À l’issue du premier débat présidentiel organisé par le Medef, la candidate nationaliste a déclaré jeudi soir que le parti nationaliste «continuera à avoir beaucoup de contacts avec les chefs d’entreprise».
Fait-il les frais des divergences de ligne entre Marine Le Pen et Jordan Bardella ? Quelques heures après que Le Figaro a révélé la décision de François Durvye, conseiller spécial et économique du président du Rassemblement national (RN), de quitter le navire de la campagne présidentielle de la députée du Pas-de-Calais, l’intéressé joue le détachement. À la limite de l’indifférence. «Je l’ai souhaité (son départ), donc je ne le déplore pas», a fait savoir la figure nationaliste au micro de BFMTV, ne souhaitant pas «s’étaler» sur le sujet à l’issue du premier débat de 2027 organisé par le Medef.
Reste que, si François Durvye est peu connu en dehors du sérail politique, il occupait une place stratégique au sein du parti à la flamme. Conseiller de Marine Le Pen depuis 2021, avant de prendre du galon en avril dernier après sa nomination par Jordan Bardella, ce polytechnicien libéral de 43 ans jouait surtout les entremetteurs entre le RN et les milieux d’affaires. Facilitant ainsi la normalisation du mouvement à la flamme auprès des entrepreneurs. Alors, est-ce un coup dur pour la quadruple candidate à l’Élysée, elle qui s’est mise un point d’honneur à «dédiaboliser» le RN depuis une quinzaine d’années dans toute une série de secteurs ? Et à tisser sa toile chez les grands patrons initialement hostiles au parti nationaliste ?

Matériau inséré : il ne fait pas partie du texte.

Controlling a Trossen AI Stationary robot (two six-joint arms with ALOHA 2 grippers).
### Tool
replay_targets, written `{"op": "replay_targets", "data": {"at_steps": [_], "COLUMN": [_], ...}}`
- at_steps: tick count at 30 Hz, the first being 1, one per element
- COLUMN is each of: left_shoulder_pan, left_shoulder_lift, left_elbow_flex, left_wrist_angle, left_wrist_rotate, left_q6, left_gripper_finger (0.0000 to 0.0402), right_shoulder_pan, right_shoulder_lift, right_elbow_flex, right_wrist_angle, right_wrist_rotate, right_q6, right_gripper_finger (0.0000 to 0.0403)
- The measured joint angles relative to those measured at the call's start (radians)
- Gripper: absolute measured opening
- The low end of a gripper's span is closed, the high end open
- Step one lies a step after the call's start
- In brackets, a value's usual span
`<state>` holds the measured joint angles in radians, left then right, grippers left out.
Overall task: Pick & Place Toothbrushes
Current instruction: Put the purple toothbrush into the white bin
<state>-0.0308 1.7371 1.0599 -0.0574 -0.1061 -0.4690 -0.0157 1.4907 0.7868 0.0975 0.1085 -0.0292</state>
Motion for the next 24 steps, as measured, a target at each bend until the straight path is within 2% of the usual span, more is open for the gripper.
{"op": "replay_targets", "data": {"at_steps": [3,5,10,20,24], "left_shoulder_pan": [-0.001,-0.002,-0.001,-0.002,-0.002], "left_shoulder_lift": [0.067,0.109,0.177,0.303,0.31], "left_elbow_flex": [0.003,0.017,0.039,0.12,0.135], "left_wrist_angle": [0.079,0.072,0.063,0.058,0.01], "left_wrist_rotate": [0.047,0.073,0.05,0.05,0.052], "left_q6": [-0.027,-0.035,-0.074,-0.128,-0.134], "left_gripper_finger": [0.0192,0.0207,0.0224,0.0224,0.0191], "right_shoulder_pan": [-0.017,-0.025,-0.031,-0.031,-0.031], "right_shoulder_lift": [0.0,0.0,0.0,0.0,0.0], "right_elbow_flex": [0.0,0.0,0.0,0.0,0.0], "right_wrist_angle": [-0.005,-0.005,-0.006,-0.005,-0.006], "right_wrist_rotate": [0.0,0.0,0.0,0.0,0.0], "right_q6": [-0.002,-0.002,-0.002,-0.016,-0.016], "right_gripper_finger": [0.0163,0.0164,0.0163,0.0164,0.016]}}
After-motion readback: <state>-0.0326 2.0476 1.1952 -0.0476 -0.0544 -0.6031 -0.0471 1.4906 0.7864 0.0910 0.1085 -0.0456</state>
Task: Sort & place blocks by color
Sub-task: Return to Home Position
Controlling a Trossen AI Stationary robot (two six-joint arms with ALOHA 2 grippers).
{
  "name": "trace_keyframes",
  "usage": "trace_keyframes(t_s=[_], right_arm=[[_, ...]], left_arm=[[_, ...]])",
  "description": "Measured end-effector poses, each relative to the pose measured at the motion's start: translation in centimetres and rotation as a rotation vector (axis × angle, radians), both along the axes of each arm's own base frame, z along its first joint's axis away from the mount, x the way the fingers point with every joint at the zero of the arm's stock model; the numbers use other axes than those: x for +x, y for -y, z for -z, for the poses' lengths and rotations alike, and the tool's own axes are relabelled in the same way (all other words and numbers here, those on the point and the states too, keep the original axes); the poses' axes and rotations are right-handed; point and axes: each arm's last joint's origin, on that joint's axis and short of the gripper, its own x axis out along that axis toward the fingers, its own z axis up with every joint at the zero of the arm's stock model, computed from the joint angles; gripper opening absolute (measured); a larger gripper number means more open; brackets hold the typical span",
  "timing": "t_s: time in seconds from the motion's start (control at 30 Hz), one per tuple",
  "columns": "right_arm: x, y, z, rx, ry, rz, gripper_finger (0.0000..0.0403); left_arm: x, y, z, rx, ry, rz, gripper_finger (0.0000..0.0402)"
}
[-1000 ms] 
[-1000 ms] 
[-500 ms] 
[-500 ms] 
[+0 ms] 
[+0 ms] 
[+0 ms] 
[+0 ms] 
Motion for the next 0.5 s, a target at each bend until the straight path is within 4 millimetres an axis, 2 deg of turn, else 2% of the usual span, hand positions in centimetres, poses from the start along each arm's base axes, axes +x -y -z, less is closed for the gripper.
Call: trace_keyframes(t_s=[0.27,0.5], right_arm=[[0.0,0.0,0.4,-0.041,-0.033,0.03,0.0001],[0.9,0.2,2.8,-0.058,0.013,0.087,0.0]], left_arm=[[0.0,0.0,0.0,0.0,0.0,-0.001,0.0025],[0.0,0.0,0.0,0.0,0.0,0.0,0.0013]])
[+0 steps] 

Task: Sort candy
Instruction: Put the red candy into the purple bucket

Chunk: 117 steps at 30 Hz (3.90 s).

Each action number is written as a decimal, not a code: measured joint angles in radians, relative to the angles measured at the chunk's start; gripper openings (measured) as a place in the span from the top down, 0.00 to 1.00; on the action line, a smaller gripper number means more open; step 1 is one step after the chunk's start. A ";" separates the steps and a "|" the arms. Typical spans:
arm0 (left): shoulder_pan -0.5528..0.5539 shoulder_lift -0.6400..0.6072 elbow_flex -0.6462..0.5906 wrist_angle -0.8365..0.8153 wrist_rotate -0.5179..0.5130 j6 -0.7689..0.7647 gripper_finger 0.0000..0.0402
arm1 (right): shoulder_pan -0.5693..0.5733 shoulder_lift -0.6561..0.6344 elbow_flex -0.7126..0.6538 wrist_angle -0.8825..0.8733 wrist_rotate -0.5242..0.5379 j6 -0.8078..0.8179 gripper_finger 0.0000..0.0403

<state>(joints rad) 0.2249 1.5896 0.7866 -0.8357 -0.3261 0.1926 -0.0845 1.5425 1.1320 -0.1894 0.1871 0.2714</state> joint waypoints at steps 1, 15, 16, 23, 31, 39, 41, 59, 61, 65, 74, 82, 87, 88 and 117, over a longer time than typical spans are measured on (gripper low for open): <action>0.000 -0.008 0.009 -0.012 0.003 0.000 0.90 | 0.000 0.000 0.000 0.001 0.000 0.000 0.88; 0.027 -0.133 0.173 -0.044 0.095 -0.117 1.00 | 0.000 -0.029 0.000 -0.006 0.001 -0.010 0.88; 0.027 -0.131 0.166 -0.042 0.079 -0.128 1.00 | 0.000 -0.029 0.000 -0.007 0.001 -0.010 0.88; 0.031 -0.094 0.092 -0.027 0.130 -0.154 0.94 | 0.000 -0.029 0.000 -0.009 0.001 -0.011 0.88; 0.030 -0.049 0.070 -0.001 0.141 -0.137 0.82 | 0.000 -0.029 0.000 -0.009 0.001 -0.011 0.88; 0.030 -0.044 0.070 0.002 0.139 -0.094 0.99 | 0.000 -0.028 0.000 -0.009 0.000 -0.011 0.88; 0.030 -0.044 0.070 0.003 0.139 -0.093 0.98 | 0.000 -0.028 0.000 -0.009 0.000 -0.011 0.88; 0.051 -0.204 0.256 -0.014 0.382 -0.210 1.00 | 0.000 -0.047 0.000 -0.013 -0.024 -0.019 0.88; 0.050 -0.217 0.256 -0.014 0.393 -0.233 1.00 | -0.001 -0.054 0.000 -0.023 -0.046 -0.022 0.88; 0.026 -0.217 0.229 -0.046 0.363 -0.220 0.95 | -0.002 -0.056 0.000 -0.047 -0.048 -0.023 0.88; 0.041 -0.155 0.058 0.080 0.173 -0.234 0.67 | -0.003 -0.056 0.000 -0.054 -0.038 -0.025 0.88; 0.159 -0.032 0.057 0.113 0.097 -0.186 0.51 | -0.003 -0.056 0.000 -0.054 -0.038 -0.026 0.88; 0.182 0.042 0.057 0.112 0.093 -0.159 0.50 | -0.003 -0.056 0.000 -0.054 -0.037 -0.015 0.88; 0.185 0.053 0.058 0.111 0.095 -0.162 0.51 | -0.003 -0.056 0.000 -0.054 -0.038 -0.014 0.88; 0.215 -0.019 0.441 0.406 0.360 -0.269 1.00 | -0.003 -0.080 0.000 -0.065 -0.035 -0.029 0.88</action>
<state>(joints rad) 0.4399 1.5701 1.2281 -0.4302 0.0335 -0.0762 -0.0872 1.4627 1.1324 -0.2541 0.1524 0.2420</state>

Pas du tout, assure-t-elle : «Nous avons beaucoup de contacts avec les chefs d’entreprise et nous continuerons ainsi parce qu’ils sont importants dans notre pays pour la création de richesse.» «Une création de richesse qui est absolument nécessaire pour le maintien d’un système de protection sociale efficient», a balayé Marine Le Pen, peut-être soulagée par le départ de ce profil qui avait agité le RN en souhaitant supprimer – comme Jordan Bardella – toute référence à l’âge lorsqu’il avait travaillé sur une réforme des retraites. De quoi braquer plusieurs cadres du RN proches de la double finaliste de la présidentielle, très attachés au choix fait par leur championne depuis 2022 de maintenir un âge légal de départ à 62 ans et une durée de cotisation de 42 annuités pour les carrières commencées à partir de 25 ans.
Un soulagement que semble exprimer aussi François Durvye. Moins aligné sur la fibre étatiste et sociale de la cheffe des députés RN que sur celle, pro-business, de Jordan Bardella, cet ancien patron d’Otium Capital, fondé par le milliardaire libéral et conservateur Pierre-Édouard Stérin, l’assume sans ambages : il n’aurait pas su défendre auprès des milieux économiques des idées dans lesquelles il ne croit pas.